Then basically you look for groupings of 1s and 0s, and when you find a grouping, you can figure out a less expensive or an easier way to represent the logic. This may look like severance to some of you. I started using this all the time to simplify all these if statements I could never understand, and then all of a sudden, the logic became more understandable to me and I could make changes without fear. It became a tool I used a lot. There are a lot of things that I learned that I never thought I’d use again. I have used calculus in my day job, definitely discrete math. I’ve had the misfortune of having to use assembly language twice in my career. Then the speed of light is something that I like to say plagues me constantly. Comes up in my job all the time.
The New Tech Landscape
Having a solid foundation of math, physics, computer science has really helped me in my career over the last now 25 years. I find myself in this new tech landscape where we’re seeing things like the end of zero rate interest policy. Zero interest rate policy lead to companies wanting to cut costs. We have a whole collection of geopolitical and economic challenges. There’s this promise of AI/ML, and how large language models are going to make a single engineer be able to do the work of 10 or whatever, and all of that is also creating high demand and resource constraints on computer chips. I have to pause for a minute and acknowledge that this isn’t the first time we felt seismic shifts in tech.
Raise your hand if you were in the tech industry during the 2008 financial crisis? Keep it up if you were in there for the dot-com bubble bursting. For those of you with your hand up, like me, I felt like a lot of big ups and downs during those times. However, that last graph was not drawn to scale. The graph of employment over that time looks more like this. While there are dips, things keep going up. Here are the numbers. In 2000, we had 1.25 million, some sort of software or hardware professional. In 2002, it was 1.15 million, there’s a drop there. If you were one of those folks that lost your job as a result, it sucked. I don’t want to be dismissive of the real impact these things have on people. What’s interesting is we recovered. By 2008, it was 1.5 million. By 2020, it was 2.75 million. Now we’re sitting roughly around 3 million with projections that it’s going to continue to grow.
In fact, just recently, the Wall Street Journal said 200,000 roughly new jobs were created in tech in the month of March. I do have to acknowledge these numbers are rough. This stuff is hard to count. I actually downloaded data from the U.S. Bureau of Labor Statistics and I had to open all the zip files and pull out all the spreadsheets and then count things. It was not easy. Do you want to know why? Job titles kept changing every year.

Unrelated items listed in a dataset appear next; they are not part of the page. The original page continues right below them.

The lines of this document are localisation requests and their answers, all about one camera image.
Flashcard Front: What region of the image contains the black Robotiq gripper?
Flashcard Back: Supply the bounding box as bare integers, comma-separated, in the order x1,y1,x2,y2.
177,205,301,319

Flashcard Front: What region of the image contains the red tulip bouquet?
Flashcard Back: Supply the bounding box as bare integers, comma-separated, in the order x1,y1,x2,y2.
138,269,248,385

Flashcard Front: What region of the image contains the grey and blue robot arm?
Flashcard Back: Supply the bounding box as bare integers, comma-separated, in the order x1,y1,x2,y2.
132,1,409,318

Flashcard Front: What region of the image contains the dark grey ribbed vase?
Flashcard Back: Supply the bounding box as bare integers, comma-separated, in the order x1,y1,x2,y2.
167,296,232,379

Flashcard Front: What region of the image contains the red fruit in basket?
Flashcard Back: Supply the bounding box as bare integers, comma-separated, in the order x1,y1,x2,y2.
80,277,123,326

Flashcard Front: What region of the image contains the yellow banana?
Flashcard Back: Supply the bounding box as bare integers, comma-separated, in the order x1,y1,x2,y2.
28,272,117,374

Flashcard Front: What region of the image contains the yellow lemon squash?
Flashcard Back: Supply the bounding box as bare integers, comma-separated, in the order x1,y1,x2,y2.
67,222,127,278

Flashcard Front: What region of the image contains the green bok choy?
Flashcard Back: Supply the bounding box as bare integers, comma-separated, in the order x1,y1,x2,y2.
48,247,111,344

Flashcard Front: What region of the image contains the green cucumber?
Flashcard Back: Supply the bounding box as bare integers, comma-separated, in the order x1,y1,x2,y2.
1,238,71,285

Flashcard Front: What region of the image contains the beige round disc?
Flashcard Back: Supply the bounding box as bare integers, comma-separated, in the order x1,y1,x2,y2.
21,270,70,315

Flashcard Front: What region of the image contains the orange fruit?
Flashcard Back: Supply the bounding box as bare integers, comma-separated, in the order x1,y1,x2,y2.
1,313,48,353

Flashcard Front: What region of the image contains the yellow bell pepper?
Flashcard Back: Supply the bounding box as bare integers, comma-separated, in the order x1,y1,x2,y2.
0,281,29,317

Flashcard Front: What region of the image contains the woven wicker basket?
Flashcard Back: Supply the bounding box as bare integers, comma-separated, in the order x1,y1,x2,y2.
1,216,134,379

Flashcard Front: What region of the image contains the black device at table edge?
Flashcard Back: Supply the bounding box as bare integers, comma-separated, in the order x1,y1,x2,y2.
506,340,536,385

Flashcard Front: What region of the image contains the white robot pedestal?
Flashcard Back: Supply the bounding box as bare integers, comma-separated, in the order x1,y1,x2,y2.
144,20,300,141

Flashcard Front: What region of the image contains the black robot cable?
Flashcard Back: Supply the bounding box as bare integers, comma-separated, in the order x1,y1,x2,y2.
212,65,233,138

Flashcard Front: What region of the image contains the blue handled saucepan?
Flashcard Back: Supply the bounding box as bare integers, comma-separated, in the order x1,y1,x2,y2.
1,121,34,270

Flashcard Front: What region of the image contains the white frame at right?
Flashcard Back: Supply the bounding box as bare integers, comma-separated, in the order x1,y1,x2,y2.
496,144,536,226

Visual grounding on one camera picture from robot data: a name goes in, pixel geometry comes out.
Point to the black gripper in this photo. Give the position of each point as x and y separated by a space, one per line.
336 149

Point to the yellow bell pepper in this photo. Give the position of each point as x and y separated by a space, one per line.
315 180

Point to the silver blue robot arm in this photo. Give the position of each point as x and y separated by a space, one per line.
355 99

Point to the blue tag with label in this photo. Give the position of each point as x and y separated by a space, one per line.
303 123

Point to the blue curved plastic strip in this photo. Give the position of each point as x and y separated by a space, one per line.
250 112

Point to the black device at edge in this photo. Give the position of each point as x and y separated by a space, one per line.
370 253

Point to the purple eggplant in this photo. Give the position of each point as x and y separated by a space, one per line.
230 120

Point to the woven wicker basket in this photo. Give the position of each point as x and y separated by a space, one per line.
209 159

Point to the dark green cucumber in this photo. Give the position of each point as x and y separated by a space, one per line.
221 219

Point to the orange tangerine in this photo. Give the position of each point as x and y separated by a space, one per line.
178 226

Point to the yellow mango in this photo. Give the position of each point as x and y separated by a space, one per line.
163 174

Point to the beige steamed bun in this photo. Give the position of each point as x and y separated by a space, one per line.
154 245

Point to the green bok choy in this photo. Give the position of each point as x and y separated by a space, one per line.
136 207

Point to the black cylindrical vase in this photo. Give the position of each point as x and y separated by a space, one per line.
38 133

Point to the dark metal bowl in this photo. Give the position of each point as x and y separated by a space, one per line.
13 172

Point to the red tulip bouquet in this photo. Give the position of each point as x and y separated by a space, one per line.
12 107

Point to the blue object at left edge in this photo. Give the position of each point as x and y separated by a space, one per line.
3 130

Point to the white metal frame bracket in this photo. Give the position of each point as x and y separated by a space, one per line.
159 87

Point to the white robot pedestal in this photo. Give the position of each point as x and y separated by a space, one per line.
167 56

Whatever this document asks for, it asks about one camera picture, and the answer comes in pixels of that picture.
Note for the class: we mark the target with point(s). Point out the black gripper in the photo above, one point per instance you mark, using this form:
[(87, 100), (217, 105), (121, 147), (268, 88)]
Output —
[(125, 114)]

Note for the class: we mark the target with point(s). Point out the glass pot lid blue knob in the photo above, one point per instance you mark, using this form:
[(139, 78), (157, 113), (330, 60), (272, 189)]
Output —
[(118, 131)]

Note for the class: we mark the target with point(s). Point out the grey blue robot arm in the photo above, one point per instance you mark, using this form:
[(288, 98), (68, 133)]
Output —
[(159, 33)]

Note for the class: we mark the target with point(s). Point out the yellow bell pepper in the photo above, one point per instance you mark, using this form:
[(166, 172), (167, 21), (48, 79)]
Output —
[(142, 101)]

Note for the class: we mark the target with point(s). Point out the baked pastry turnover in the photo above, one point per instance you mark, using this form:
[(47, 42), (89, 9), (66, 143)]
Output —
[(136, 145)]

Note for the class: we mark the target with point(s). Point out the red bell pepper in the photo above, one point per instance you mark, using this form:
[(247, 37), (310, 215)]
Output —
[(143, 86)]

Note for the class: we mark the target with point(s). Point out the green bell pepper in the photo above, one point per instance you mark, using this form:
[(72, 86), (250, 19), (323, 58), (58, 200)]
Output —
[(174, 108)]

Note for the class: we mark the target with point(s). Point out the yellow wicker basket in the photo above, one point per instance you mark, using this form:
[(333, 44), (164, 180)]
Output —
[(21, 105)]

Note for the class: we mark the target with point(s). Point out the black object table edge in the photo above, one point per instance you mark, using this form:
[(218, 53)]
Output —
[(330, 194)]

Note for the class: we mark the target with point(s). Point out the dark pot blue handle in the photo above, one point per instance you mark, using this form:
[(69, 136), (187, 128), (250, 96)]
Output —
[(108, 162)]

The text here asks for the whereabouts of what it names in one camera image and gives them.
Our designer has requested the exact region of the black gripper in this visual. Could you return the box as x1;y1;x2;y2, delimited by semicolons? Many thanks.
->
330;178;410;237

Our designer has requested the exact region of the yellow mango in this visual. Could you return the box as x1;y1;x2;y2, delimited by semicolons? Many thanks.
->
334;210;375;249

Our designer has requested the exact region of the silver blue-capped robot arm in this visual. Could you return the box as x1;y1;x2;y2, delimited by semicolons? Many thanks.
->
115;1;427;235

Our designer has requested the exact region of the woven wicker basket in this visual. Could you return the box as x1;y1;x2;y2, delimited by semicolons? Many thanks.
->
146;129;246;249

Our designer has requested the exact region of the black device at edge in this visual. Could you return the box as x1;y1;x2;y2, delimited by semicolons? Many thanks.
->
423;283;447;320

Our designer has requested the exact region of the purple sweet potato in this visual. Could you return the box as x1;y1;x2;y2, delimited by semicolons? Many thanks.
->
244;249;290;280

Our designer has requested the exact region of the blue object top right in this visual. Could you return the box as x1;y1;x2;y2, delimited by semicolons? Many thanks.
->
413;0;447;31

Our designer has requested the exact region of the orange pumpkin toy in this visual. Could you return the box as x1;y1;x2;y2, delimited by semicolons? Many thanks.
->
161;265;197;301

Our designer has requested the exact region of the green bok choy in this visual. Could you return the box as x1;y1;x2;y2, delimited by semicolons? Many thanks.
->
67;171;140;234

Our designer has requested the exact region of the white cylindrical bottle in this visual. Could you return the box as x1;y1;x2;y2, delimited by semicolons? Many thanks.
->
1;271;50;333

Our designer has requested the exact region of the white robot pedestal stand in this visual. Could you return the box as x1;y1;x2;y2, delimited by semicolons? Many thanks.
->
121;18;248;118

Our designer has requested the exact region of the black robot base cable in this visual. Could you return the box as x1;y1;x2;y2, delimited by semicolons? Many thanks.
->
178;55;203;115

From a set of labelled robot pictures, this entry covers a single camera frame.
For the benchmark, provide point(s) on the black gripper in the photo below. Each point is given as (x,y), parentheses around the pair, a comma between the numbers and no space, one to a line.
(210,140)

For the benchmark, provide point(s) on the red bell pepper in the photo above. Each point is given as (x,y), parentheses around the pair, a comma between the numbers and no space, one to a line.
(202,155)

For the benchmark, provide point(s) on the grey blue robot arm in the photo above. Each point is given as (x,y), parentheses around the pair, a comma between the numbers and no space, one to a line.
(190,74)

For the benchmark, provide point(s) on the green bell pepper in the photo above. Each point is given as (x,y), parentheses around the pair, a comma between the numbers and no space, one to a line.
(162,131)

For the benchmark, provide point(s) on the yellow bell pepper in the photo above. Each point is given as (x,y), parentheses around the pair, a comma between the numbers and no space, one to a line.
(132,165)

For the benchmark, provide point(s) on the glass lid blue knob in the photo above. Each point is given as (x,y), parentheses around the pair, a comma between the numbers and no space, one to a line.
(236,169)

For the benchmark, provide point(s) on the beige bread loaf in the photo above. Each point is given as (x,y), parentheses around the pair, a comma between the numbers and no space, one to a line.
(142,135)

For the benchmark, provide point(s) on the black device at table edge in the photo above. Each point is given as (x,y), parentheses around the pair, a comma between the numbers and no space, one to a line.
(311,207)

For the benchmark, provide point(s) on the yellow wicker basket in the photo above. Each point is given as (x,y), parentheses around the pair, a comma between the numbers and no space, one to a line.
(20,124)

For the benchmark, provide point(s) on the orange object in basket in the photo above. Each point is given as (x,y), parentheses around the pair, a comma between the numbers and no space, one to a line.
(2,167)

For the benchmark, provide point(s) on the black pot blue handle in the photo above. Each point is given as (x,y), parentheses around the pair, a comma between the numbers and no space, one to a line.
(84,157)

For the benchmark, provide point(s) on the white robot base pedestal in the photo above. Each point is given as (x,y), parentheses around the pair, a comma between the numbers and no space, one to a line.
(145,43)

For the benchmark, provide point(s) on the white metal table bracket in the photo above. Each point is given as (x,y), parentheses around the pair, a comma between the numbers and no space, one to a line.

What it meant to be a software engineer or a computer professional changed all the time. That’s the point that I’m going to make in this talk is that our jobs are changing. That’s why it feels weird right now is that, like we have some jobs in the industry that are going to just shift to completely different work.
This is the thing that happens when new technology comes along and makes things more efficient, makes people more productive. Jobs change. As a thought experiment, let’s imagine what happens if AI/ML really does live up to its promise. Let’s just say that using coding assistants and large language models, we are able to produce so much more code. Engineers are so much more productive that really you have this magnifying effect where one engineer can now do the work of 10 or 20. What would you think would happen? The Jevons Paradox tells us that as we make some resource more efficient to use through technology, that it actually creates more demand. That people use more of that resource. We can think of software or code as this resource in question. Since Jevons Paradox says efficiency increases demand, what we’re going to see is that people are going to find more reasons to use something like software when it becomes more efficient to do so.
As an example, I take a lot more pictures with my phone than I ever did when I had to pay for film. If we follow this thought experiment through to conclusion, what we’re going to see is that as software gets cheaper to build, whole new applications and features we never thought possible will be built now. Those new applications and features will create demand for engineers.
The Curse of Knowledge
This is not an AI/ML talk. It is what is promised, which is a talk about engineering leadership through these times of change. Obviously, I can’t talk about what’s going on right now if I don’t talk about AI/ML, because it is a big influence on how our jobs will look different. To talk about how our jobs are going to look different, I’m going to start with laying a little foundation. I’m going to talk about a concept called the curse of knowledge. The curse of knowledge is a very simple model for how to think about human knowledge. In this case, it’s both knowledge and skills. It has two dimensions. The first dimension is your competence. On one side of it, you use incompetence, the other side of it is competence. You fall somewhere on that spectrum. Then you also have your consciousness. This is not like, how awake are you? It’s more about, how aware are you of your own skills and knowledge?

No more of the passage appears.